▶ [What you will do]: Compute how many lines in the entries below include the string "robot". Only the number is wanted.

========================

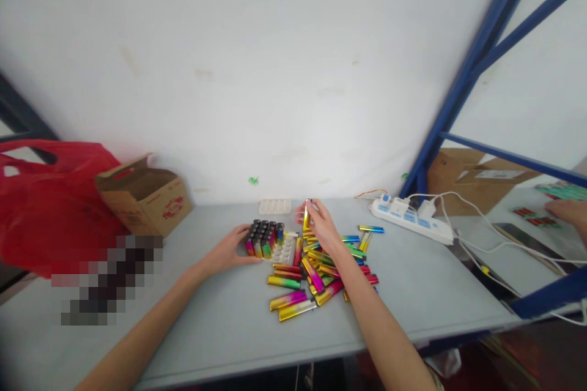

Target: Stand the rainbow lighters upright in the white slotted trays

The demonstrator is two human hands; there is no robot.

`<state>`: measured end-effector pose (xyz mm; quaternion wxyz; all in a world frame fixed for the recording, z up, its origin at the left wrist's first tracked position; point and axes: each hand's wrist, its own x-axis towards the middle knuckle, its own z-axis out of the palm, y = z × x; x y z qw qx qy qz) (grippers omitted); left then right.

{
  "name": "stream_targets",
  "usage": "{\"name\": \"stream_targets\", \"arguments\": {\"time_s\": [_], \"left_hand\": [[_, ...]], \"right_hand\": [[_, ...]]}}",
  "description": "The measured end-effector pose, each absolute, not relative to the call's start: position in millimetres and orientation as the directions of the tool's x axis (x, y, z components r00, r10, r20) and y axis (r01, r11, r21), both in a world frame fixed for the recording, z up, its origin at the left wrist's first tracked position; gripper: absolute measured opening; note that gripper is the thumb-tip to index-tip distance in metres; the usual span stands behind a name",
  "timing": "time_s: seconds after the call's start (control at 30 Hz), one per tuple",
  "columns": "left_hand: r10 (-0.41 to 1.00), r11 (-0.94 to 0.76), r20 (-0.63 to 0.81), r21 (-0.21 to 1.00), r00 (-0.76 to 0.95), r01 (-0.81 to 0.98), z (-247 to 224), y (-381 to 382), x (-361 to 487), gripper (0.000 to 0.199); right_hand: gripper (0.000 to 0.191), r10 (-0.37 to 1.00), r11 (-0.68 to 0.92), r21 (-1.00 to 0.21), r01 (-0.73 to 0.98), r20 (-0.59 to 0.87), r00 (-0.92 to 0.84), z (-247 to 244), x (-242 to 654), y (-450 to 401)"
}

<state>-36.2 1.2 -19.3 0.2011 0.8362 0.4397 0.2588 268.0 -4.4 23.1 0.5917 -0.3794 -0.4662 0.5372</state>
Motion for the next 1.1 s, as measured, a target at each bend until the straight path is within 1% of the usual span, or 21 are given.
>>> {"name": "stream_targets", "arguments": {"time_s": [0.1, 0.23, 0.3, 0.37, 0.43, 0.53, 0.67, 0.77, 0.83, 0.87, 0.93, 1.0, 1.07, 1.1], "left_hand": [[0.839, -0.535, 0.266, 0.565, 0.475, 0.629, -18.8, 1.1, -35.5, 0.083], [0.843, -0.528, 0.27, 0.573, 0.464, 0.626, -19.8, 1.3, -35.8, 0.083], [0.844, -0.528, 0.268, 0.57, 0.465, 0.629, -20.8, 1.7, -36.2, 0.082], [0.842, -0.53, 0.265, 0.564, 0.469, 0.633, -21.7, 2.2, -36.6, 0.082], [0.841, -0.532, 0.257, 0.562, 0.477, 0.634, -22.4, 2.9, -36.7, 0.084], [0.836, -0.536, 0.25, 0.565, 0.489, 0.627, -23.0, 3.6, -36.9, 0.086], [0.836, -0.536, 0.256, 0.571, 0.485, 0.622, -22.3, 3.4, -36.8, 0.085], [0.831, -0.543, 0.27, 0.58, 0.486, 0.608, -20.3, 2.0, -35.9, 0.085], [0.824, -0.553, 0.278, 0.581, 0.494, 0.597, -18.8, 0.9, -35.0, 0.084], [0.82, -0.559, 0.28, 0.579, 0.498, 0.594, -18.1, 0.4, -34.6, 0.083], [0.815, -0.566, 0.281, 0.573, 0.506, 0.593, -17.5, -0.2, -34.0, 0.084], [0.815, -0.567, 0.284, 0.572, 0.506, 0.593, -17.5, -0.4, -33.8, 0.084], [0.816, -0.566, 0.286, 0.575, 0.503, 0.591, -18.1, -0.3, -34.0, 0.084], [0.816, -0.565, 0.286, 0.578, 0.503, 0.589, -18.5, -0.2, -34.2, 0.083]], "right_hand": [[0.06, 0.989, 0.09, -0.958, -0.272, 0.119, -0.092, 24.2, 260.2, -9.9], [0.061, 0.989, 0.025, -0.979, -0.202, 0.054, -0.14, 19.4, 251.5, -11.9], [0.064, 0.992, -0.011, -0.988, -0.154, 0.009, -0.128, 15.6, 247.4, -11.9], [0.062, 0.997, -0.029, -0.994, -0.11, -0.02, -0.081, 12.8, 243.7, -12.4], [0.057, 0.999, -0.029, -0.996, -0.082, -0.026, -0.032, 11.7, 240.8, -13.6], [0.051, 1.0, -0.023, -0.997, -0.076, -0.022, -0.016, 12.1, 238.1, -16.5], [0.057, 0.997, 0.001, -0.995, -0.102, 0.01, -0.081, 12.5, 236.5, -20.3], [0.063, 0.983, 0.086, -0.993, -0.076, 0.097, -0.153, 13.5, 237.9, -24.2], [0.062, 0.963, 0.217, -0.976, 0.01, 0.212, -0.165, 15.4, 240.7, -27.7], [0.059, 0.946, 0.294, -0.952, 0.084, 0.277, -0.169, 16.6, 242.5, -29.4], [0.052, 0.892, 0.448, -0.853, 0.266, 0.41, -0.189, 18.4, 246.0, -31.8], [0.045, 0.816, 0.574, -0.707, 0.414, 0.538, -0.213, 18.7, 248.6, -32.5], [0.04, 0.754, 0.636, -0.595, 0.491, 0.613, -0.234, 17.4, 249.9, -31.9], [0.038, 0.746, 0.644, -0.572, 0.508, 0.616, -0.252, 16.2, 250.2, -31.4]]}}
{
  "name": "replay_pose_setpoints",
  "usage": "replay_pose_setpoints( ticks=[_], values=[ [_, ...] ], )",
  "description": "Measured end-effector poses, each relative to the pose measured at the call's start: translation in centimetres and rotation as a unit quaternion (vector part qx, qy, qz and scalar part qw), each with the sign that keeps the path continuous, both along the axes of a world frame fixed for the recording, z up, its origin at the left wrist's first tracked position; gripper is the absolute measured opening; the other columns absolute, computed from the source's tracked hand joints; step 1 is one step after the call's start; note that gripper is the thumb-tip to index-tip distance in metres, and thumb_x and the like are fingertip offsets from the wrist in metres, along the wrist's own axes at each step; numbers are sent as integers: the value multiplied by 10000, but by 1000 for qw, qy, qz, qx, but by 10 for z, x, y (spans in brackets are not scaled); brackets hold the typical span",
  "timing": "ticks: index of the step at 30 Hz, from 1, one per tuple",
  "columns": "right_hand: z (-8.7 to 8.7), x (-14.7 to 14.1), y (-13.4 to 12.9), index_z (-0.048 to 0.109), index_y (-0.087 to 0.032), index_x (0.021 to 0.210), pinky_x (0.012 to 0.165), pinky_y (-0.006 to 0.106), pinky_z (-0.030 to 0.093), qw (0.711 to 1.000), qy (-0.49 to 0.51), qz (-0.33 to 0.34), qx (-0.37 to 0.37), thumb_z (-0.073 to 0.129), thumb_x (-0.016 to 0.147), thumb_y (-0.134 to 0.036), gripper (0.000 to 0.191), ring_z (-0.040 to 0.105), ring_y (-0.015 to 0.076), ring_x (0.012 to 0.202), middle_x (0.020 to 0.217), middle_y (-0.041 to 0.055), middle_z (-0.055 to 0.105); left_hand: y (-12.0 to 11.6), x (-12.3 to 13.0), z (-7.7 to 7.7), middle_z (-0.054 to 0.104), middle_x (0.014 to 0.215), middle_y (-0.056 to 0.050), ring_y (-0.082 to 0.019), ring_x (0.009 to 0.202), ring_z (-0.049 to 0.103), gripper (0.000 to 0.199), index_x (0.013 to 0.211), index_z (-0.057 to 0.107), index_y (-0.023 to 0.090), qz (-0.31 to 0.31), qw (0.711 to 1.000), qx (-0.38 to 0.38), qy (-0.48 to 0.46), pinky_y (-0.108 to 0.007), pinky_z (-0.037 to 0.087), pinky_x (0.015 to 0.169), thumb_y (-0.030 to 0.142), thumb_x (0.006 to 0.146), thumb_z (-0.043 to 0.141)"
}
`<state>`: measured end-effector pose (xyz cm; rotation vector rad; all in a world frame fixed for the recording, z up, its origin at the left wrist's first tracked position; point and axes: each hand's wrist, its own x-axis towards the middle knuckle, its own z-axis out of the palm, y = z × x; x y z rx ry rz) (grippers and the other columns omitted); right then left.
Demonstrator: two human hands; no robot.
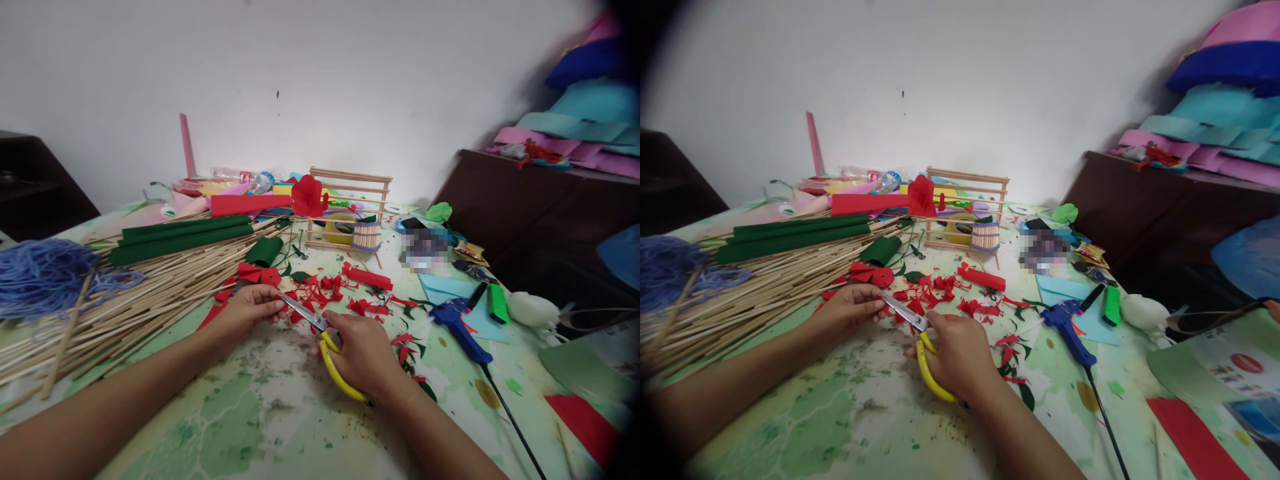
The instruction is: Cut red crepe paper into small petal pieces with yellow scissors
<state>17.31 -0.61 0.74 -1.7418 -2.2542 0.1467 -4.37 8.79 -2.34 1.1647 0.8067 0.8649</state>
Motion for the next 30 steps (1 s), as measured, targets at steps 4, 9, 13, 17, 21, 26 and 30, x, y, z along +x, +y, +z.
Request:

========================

▶ [Exercise output]: 2